Could you set down exactly the lines that start at the one containing "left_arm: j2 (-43" and end at the final line of the material below?

◇ ◇ ◇

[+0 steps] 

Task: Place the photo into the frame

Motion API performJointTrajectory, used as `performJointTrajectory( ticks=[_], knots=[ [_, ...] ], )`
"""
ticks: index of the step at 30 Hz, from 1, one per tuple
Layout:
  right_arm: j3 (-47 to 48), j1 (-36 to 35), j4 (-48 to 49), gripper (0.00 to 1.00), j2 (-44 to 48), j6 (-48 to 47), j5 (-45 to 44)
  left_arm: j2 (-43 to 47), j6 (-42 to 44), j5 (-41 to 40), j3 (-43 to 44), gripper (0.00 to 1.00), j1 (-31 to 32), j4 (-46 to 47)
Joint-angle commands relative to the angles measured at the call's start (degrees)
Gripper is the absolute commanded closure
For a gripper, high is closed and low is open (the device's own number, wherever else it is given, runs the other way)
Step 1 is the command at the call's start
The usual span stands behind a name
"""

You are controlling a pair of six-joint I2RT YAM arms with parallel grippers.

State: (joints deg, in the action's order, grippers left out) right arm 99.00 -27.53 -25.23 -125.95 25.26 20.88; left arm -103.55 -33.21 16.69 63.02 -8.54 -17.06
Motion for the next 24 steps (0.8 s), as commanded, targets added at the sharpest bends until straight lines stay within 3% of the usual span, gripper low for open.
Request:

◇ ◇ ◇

[The completed task]
  left_arm: j2 (-43 to 47), j6 (-42 to 44), j5 (-41 to 40), j3 (-43 to 44), gripper (0.00 to 1.00), j1 (-31 to 32), j4 (-46 to 47)
Joint-angle commands relative to the angles measured at the call's start (degrees)
Gripper is the absolute commanded closure
For a gripper, high is closed and low is open (the device's own number, wherever else it is given, runs the other way)
Step 1 is the command at the call's start
The usual span stands behind a name
"""

You are controlling a pair of six-joint I2RT YAM arms with parallel grippers.

State: (joints deg, in the action's order, grippers left out) right arm 99.00 -27.53 -25.23 -125.95 25.26 20.88; left arm -103.55 -33.21 16.69 63.02 -8.54 -17.06
Motion for the next 24 steps (0.8 s), as commanded, targets added at the sharpest bends until straight lines stay within 3% of the usual span, gripper low for open.
Request:

This exercise has now been fully answered.